VIVAnews -- Keluarga dari salah satu tersangka teroris bernama Enceng Kurnia yang tewas di Aceh Besar, Jumat 12 Maret 2010 baru saja meninggalkan Rumah Sakit Polri, Kramat Jati, Jakarta Timur, malam ini, Minggu 14 Maret 2010.
Pria berperawakan tinggi berkemeja putih diperkirakan berusia 50 tahun keluar dengan cepat meninggalkan ruang instalasi kedokteran forehensik tempat jenazah teroris diotopsi.
Namun sayangnya saat dimintai keterangan soal hasil otopsi dua tersangka teroris, dia enggan berkomentar. "Belum tahu, belum bisa memastikan ya, tanya yang itu saja," sambil menunjuk kearah petugas jaga ruang instalasi forensik RS Polri Sukanto.
Rombongan baru saja meninggalkan gedung RS sekitar pukul 18.45 WIB dengan menggunakan mobil Suzuki Grand Vitara berwarna hitam bernomor polisi D 1519 DK.
Selang berapa lama, seorang petugas instalasi forensik membenarkan bahwa rombongan tersebut adalah anggota keluarga Enceng. "Namanya Pak Idi, beliau adalah bapaknya Enceng.

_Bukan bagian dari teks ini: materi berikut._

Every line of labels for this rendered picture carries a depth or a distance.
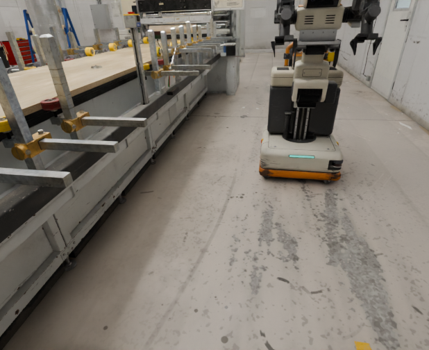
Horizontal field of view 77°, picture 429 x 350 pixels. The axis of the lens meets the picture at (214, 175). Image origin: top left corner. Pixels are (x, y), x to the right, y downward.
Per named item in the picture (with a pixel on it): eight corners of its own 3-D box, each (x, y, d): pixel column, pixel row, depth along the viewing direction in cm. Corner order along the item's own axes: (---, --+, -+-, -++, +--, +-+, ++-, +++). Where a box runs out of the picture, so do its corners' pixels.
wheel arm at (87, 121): (148, 126, 116) (146, 117, 114) (144, 129, 113) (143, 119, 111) (57, 123, 123) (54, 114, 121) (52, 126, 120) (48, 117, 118)
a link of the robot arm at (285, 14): (294, 7, 152) (278, 7, 154) (296, -6, 141) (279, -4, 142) (293, 29, 153) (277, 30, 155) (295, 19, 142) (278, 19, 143)
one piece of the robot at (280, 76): (266, 135, 266) (273, 41, 224) (325, 137, 256) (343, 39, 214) (265, 150, 237) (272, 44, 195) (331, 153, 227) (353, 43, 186)
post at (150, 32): (162, 100, 209) (153, 29, 185) (161, 101, 206) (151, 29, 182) (158, 100, 210) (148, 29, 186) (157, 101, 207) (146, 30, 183)
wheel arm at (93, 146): (120, 151, 94) (118, 139, 92) (116, 155, 92) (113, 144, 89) (12, 146, 102) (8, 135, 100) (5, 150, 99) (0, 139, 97)
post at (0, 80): (53, 190, 104) (0, 54, 80) (47, 195, 101) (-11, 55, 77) (46, 189, 105) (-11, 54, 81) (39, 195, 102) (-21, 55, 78)
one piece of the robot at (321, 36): (291, 64, 188) (294, 29, 177) (333, 64, 183) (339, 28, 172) (292, 69, 174) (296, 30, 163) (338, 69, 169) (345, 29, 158)
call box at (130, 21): (141, 28, 164) (139, 13, 160) (137, 29, 158) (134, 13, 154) (130, 28, 165) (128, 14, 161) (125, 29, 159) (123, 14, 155)
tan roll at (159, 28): (230, 31, 436) (230, 22, 430) (228, 32, 426) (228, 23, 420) (146, 33, 460) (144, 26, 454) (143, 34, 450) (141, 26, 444)
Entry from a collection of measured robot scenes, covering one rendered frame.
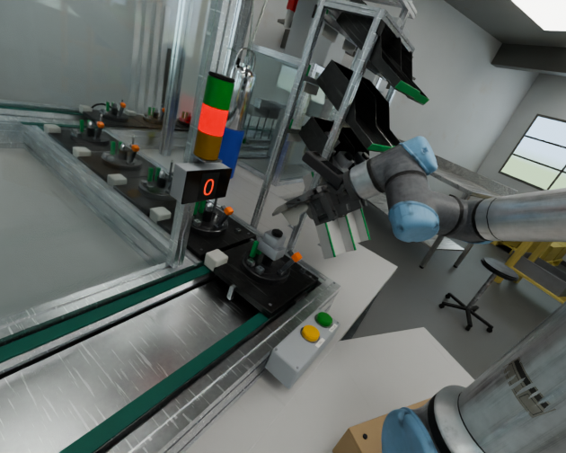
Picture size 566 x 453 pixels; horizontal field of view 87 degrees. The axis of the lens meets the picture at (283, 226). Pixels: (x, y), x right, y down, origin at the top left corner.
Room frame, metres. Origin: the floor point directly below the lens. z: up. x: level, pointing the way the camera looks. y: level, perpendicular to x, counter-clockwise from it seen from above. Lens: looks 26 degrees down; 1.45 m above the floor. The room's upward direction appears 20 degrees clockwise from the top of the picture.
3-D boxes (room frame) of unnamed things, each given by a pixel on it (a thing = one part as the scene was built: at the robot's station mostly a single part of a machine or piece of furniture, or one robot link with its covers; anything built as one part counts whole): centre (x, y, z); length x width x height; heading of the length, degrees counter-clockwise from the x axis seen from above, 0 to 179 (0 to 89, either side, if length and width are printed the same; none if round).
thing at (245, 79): (1.60, 0.44, 1.32); 0.14 x 0.14 x 0.38
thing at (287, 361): (0.53, -0.14, 0.93); 0.21 x 0.07 x 0.06; 153
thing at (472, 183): (4.33, -1.46, 0.58); 2.18 x 0.82 x 1.15; 34
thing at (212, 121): (0.59, 0.20, 1.34); 0.05 x 0.05 x 0.05
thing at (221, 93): (0.59, 0.20, 1.39); 0.05 x 0.05 x 0.05
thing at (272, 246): (0.71, 0.02, 1.06); 0.08 x 0.04 x 0.07; 63
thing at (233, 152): (1.60, 0.44, 1.00); 0.16 x 0.16 x 0.27
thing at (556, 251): (5.48, -4.42, 0.37); 1.26 x 0.90 x 0.74; 123
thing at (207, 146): (0.59, 0.20, 1.29); 0.05 x 0.05 x 0.05
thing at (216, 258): (0.66, 0.14, 0.97); 0.05 x 0.05 x 0.04; 63
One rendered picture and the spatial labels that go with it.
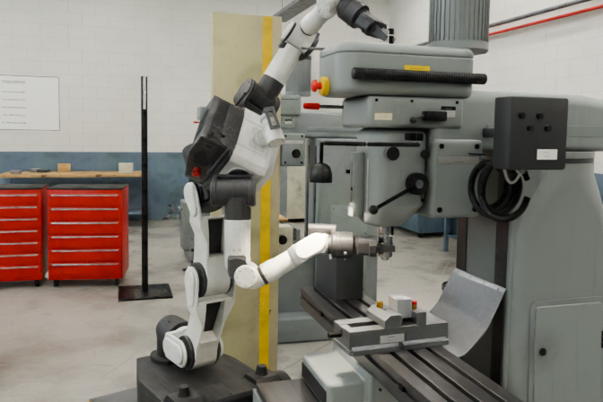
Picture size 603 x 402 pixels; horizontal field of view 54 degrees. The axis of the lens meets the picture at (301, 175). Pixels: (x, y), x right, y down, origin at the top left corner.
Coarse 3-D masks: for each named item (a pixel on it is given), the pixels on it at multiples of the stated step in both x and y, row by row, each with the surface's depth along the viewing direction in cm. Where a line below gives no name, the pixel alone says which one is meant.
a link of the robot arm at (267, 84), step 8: (264, 80) 225; (272, 80) 224; (256, 88) 222; (264, 88) 224; (272, 88) 225; (280, 88) 227; (256, 96) 222; (264, 96) 224; (272, 96) 226; (256, 104) 224; (264, 104) 225; (272, 104) 226
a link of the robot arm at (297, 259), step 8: (304, 240) 197; (312, 240) 197; (320, 240) 197; (296, 248) 197; (304, 248) 197; (312, 248) 197; (320, 248) 197; (296, 256) 197; (304, 256) 196; (312, 256) 197; (296, 264) 199
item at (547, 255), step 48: (528, 192) 196; (576, 192) 199; (480, 240) 212; (528, 240) 195; (576, 240) 201; (528, 288) 196; (576, 288) 202; (528, 336) 197; (576, 336) 201; (528, 384) 198; (576, 384) 202
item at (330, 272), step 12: (324, 264) 248; (336, 264) 236; (348, 264) 238; (360, 264) 239; (324, 276) 248; (336, 276) 236; (348, 276) 238; (360, 276) 240; (324, 288) 248; (336, 288) 237; (348, 288) 238; (360, 288) 240; (336, 300) 237
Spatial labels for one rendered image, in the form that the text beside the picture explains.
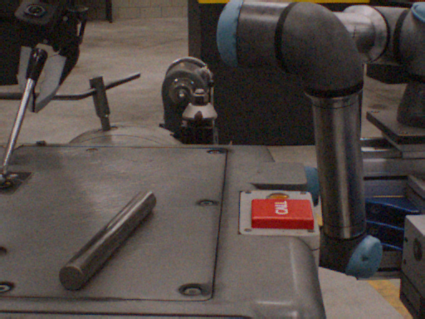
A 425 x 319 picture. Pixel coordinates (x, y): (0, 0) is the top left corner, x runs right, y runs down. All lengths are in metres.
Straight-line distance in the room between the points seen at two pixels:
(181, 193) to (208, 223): 0.10
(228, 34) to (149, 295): 0.76
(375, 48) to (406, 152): 0.21
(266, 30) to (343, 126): 0.20
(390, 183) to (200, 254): 0.96
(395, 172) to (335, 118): 0.36
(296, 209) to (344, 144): 0.53
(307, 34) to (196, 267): 0.64
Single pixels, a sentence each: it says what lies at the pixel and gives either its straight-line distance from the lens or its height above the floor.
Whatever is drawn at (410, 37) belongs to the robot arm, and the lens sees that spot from 1.64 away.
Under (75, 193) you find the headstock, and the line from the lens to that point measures 0.90.
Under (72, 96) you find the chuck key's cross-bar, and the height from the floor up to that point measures 1.30.
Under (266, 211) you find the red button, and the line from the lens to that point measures 0.80.
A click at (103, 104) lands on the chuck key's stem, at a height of 1.28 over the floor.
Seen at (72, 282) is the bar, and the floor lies 1.26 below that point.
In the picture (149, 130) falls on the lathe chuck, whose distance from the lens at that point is 1.27.
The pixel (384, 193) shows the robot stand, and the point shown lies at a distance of 1.65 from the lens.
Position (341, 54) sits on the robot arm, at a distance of 1.27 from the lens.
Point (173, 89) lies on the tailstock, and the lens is 2.34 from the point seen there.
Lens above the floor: 1.53
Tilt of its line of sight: 16 degrees down
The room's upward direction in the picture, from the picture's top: straight up
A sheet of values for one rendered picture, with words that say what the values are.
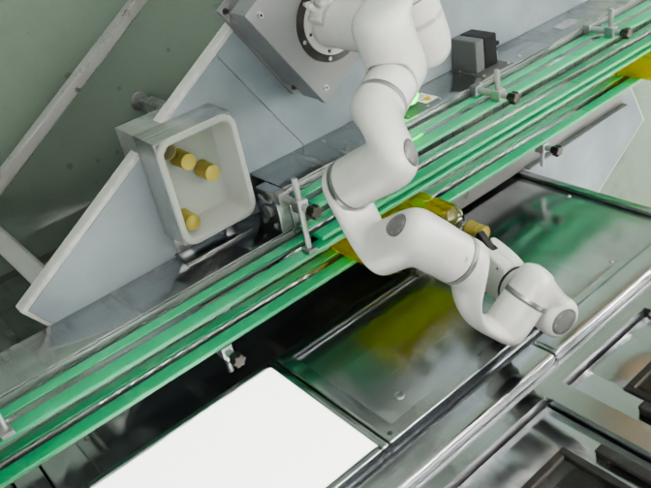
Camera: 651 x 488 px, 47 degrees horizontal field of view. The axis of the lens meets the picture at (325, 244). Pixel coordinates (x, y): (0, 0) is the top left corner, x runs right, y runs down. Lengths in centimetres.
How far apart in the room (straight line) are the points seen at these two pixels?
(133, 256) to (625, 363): 96
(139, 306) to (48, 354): 18
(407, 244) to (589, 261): 74
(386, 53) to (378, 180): 21
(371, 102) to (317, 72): 44
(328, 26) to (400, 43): 31
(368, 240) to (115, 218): 56
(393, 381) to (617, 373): 41
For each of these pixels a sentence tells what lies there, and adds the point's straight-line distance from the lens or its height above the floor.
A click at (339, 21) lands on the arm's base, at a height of 96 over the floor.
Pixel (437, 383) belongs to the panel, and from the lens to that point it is 141.
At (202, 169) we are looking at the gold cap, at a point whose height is 80.
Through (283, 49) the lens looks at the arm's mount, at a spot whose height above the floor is 86.
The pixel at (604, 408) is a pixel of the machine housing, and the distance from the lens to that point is 140.
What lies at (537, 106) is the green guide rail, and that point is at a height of 95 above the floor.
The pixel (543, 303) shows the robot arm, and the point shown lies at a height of 143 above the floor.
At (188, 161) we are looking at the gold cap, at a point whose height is 81.
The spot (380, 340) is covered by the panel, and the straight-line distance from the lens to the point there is 152.
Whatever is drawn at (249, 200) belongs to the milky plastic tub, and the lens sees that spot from 153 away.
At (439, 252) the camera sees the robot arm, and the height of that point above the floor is 137.
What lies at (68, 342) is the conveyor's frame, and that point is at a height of 84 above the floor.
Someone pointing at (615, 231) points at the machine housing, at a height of 123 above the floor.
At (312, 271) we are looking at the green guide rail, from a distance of 159.
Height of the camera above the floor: 203
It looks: 45 degrees down
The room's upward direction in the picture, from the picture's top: 116 degrees clockwise
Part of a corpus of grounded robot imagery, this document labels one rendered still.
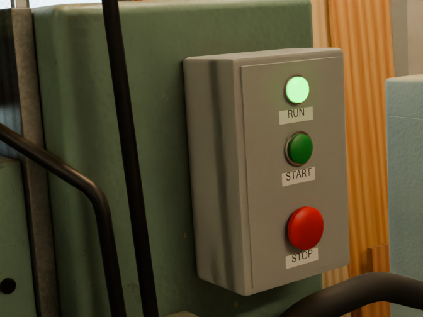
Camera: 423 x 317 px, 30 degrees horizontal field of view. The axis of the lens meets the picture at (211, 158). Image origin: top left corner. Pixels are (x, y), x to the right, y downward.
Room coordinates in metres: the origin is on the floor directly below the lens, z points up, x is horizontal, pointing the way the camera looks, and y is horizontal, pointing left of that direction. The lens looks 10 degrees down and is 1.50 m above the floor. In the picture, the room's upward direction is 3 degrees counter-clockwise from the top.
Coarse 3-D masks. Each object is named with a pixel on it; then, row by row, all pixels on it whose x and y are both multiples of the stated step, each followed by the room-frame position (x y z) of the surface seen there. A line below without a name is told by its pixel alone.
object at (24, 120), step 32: (0, 32) 0.54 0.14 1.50; (32, 32) 0.53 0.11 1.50; (0, 64) 0.54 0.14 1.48; (32, 64) 0.53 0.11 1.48; (0, 96) 0.55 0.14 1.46; (32, 96) 0.52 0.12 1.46; (32, 128) 0.52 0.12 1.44; (32, 160) 0.52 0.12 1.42; (32, 192) 0.52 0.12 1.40; (32, 224) 0.52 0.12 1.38; (32, 256) 0.52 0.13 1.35
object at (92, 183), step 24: (120, 24) 0.48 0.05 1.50; (120, 48) 0.48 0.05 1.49; (120, 72) 0.48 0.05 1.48; (120, 96) 0.48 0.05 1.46; (120, 120) 0.48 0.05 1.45; (24, 144) 0.51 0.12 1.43; (120, 144) 0.48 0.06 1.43; (48, 168) 0.50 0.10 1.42; (72, 168) 0.50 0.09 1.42; (96, 192) 0.49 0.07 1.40; (96, 216) 0.49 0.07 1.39; (144, 216) 0.48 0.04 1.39; (144, 240) 0.48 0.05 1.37; (144, 264) 0.48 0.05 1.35; (120, 288) 0.49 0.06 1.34; (144, 288) 0.48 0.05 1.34; (120, 312) 0.48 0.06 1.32; (144, 312) 0.48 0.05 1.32
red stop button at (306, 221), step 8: (304, 208) 0.52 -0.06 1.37; (312, 208) 0.53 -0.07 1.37; (296, 216) 0.52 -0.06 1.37; (304, 216) 0.52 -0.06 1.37; (312, 216) 0.52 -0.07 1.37; (320, 216) 0.53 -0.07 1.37; (288, 224) 0.52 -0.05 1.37; (296, 224) 0.52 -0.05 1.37; (304, 224) 0.52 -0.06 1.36; (312, 224) 0.52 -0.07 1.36; (320, 224) 0.53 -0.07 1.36; (288, 232) 0.52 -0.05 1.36; (296, 232) 0.51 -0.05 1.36; (304, 232) 0.52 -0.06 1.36; (312, 232) 0.52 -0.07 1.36; (320, 232) 0.53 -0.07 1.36; (296, 240) 0.52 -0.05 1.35; (304, 240) 0.52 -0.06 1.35; (312, 240) 0.52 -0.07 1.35; (304, 248) 0.52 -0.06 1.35
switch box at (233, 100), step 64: (192, 64) 0.54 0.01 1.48; (256, 64) 0.51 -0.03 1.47; (320, 64) 0.54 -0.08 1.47; (192, 128) 0.54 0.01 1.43; (256, 128) 0.51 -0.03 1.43; (320, 128) 0.54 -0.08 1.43; (192, 192) 0.55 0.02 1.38; (256, 192) 0.51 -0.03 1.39; (320, 192) 0.54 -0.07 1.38; (256, 256) 0.51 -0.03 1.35; (320, 256) 0.54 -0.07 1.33
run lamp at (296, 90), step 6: (288, 78) 0.53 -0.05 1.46; (294, 78) 0.53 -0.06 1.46; (300, 78) 0.53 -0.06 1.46; (288, 84) 0.52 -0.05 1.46; (294, 84) 0.52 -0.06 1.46; (300, 84) 0.52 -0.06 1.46; (306, 84) 0.53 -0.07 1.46; (288, 90) 0.52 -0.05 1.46; (294, 90) 0.52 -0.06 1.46; (300, 90) 0.52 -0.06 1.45; (306, 90) 0.53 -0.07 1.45; (288, 96) 0.52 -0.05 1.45; (294, 96) 0.52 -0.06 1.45; (300, 96) 0.52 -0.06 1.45; (306, 96) 0.53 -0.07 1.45; (294, 102) 0.53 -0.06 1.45; (300, 102) 0.53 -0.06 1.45
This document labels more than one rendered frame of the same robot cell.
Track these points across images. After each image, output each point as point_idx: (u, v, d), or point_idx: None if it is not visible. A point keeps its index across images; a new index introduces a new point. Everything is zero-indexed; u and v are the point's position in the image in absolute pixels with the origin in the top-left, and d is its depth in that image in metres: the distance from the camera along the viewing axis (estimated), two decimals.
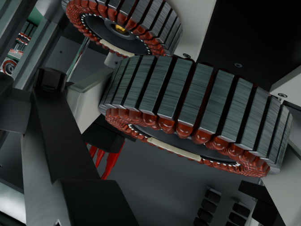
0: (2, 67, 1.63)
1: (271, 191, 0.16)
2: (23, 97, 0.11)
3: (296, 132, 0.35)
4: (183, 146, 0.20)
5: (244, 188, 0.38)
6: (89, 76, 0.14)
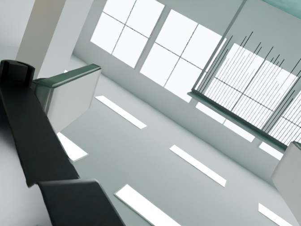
0: None
1: (291, 205, 0.15)
2: None
3: None
4: None
5: None
6: (66, 71, 0.13)
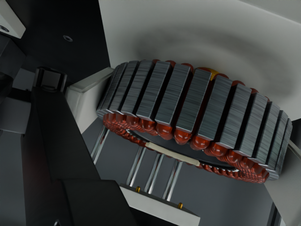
0: None
1: (271, 191, 0.16)
2: (23, 97, 0.11)
3: None
4: None
5: None
6: (89, 76, 0.14)
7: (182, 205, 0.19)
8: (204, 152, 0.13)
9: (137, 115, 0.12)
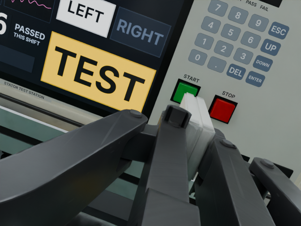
0: None
1: None
2: (155, 132, 0.12)
3: None
4: None
5: None
6: (188, 106, 0.15)
7: None
8: None
9: None
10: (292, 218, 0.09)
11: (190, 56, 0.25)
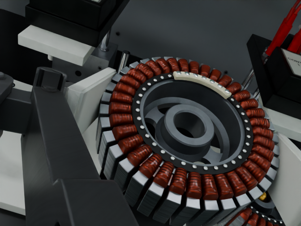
0: None
1: (271, 191, 0.16)
2: (23, 98, 0.11)
3: (88, 71, 0.37)
4: None
5: (126, 0, 0.34)
6: (89, 76, 0.14)
7: None
8: (173, 167, 0.13)
9: (234, 207, 0.13)
10: None
11: None
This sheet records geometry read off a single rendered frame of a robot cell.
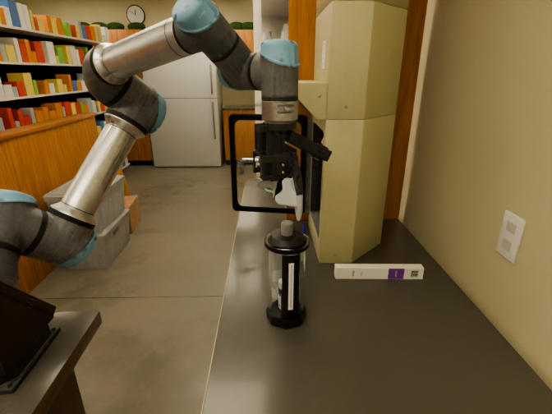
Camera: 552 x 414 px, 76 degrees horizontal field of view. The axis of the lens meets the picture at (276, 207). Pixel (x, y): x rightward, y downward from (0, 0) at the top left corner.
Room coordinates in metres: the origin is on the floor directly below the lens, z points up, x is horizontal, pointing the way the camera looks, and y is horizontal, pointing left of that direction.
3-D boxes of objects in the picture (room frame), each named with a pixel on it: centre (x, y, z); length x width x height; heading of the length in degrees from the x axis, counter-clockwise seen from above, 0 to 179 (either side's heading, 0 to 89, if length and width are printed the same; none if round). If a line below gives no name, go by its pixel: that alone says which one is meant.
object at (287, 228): (0.76, -0.03, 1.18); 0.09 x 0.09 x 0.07
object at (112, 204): (2.81, 1.57, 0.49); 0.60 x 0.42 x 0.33; 1
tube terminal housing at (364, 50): (1.20, -0.26, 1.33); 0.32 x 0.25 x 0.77; 1
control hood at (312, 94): (1.19, -0.08, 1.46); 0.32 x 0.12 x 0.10; 1
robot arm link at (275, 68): (0.75, -0.01, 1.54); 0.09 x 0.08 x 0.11; 48
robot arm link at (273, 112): (0.75, -0.01, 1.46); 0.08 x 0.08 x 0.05
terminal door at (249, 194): (1.37, 0.03, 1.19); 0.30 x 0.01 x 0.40; 82
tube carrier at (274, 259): (0.76, -0.03, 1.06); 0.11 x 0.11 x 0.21
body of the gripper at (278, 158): (0.75, 0.00, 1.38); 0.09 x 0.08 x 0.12; 110
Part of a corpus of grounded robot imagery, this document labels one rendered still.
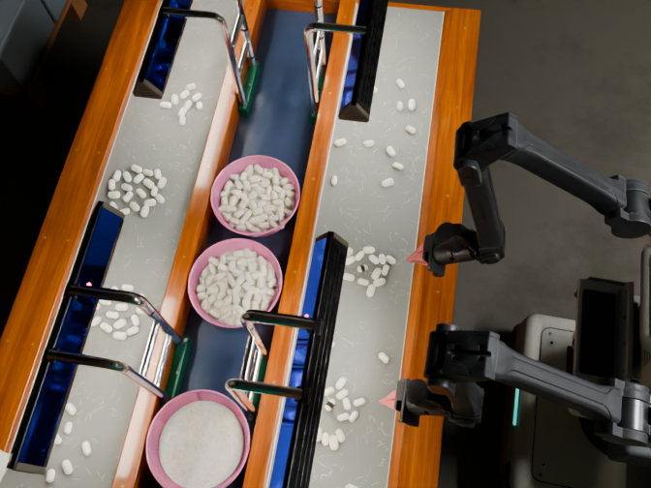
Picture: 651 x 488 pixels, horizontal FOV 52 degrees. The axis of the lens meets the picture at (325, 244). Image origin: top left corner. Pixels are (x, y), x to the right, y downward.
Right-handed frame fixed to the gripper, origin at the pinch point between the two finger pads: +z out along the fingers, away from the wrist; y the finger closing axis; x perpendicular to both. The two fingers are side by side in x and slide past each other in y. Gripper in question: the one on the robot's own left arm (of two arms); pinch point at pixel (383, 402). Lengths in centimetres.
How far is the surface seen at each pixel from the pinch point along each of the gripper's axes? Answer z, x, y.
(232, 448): 35.6, -14.7, 15.4
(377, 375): 9.5, 7.5, -8.9
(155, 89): 39, -62, -69
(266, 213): 40, -17, -52
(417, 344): 0.8, 11.9, -18.2
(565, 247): 7, 109, -87
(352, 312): 16.5, 1.7, -25.3
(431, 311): -1.3, 13.9, -27.9
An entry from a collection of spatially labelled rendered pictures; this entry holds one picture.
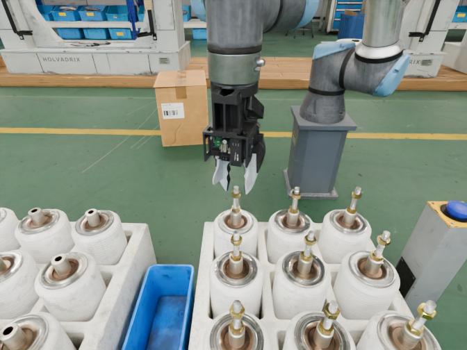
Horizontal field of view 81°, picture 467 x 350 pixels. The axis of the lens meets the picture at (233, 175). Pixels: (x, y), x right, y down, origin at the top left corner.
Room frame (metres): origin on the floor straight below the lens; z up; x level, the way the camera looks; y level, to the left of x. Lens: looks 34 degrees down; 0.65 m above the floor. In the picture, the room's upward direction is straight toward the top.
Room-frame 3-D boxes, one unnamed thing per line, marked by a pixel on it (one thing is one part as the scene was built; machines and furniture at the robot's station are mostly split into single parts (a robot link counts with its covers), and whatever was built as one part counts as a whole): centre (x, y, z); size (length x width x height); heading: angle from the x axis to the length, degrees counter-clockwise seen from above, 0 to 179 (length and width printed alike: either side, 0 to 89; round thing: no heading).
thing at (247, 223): (0.43, -0.01, 0.25); 0.08 x 0.08 x 0.01
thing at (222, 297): (0.31, 0.00, 0.16); 0.10 x 0.10 x 0.18
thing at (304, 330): (0.19, -0.12, 0.25); 0.08 x 0.08 x 0.01
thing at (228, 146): (0.41, 0.00, 0.48); 0.09 x 0.08 x 0.12; 164
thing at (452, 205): (0.38, -0.41, 0.32); 0.04 x 0.04 x 0.02
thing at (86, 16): (5.29, 2.27, 0.36); 0.50 x 0.38 x 0.21; 179
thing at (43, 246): (0.43, 0.41, 0.16); 0.10 x 0.10 x 0.18
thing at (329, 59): (0.90, -0.31, 0.47); 0.13 x 0.12 x 0.14; 45
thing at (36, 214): (0.43, 0.41, 0.26); 0.02 x 0.02 x 0.03
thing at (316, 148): (0.91, -0.30, 0.15); 0.19 x 0.19 x 0.30; 88
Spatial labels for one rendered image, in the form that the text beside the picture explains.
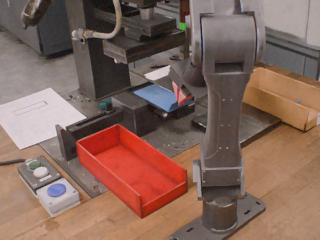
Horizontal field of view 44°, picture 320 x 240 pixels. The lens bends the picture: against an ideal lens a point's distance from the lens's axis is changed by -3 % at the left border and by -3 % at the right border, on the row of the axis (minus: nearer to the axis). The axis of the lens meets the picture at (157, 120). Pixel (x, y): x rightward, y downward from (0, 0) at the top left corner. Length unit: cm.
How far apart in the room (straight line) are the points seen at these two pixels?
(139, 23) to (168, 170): 35
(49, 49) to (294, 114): 340
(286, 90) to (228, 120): 62
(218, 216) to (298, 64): 86
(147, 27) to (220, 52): 44
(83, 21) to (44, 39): 302
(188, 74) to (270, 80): 42
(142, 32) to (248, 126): 35
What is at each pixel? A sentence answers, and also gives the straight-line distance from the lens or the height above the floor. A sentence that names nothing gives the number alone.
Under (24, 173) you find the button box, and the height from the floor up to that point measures 93.
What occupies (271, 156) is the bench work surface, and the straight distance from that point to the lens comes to 96.
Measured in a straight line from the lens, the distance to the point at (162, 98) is 101.
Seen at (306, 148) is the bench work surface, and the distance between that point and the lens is 100.
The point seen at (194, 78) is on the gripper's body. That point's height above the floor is 110.
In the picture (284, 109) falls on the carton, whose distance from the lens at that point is 107.
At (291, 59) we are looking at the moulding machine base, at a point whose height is 91.
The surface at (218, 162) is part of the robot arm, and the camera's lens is 66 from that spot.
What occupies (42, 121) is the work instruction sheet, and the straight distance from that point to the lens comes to 118.
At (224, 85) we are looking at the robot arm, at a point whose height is 121.
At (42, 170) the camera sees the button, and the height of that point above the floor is 94.
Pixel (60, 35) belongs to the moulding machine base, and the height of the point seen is 24.
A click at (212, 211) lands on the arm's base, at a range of 72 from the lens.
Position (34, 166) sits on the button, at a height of 94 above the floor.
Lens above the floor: 145
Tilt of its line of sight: 30 degrees down
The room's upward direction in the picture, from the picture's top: 4 degrees counter-clockwise

Bersamanya adalah anak kandungnya dan kakaknya," katanya.
"Mereka hanya melihat dan memberi keterangan dengan tanda-tanda yang ada di tubuhnya. Keputusan bahwa jasad itu Enceng atau bukan tetap ada di tangan tim forensik," terangnya.
Sementara rombongan yang datang ke ruang instalasi forensik RS Polri Sukanto tadi pagi, dibenarkan dia, bahwa mereka adalah anggota keluarga Hasan Nour.
"Itu keluarga Hasan Nour. Sudah pulang dari tadi sore," ucapnya. Petugas forensik tersebut juga mengatakan, aktivitas tim forensik hari ini dicukupkan dan akan dilanjutkan besok.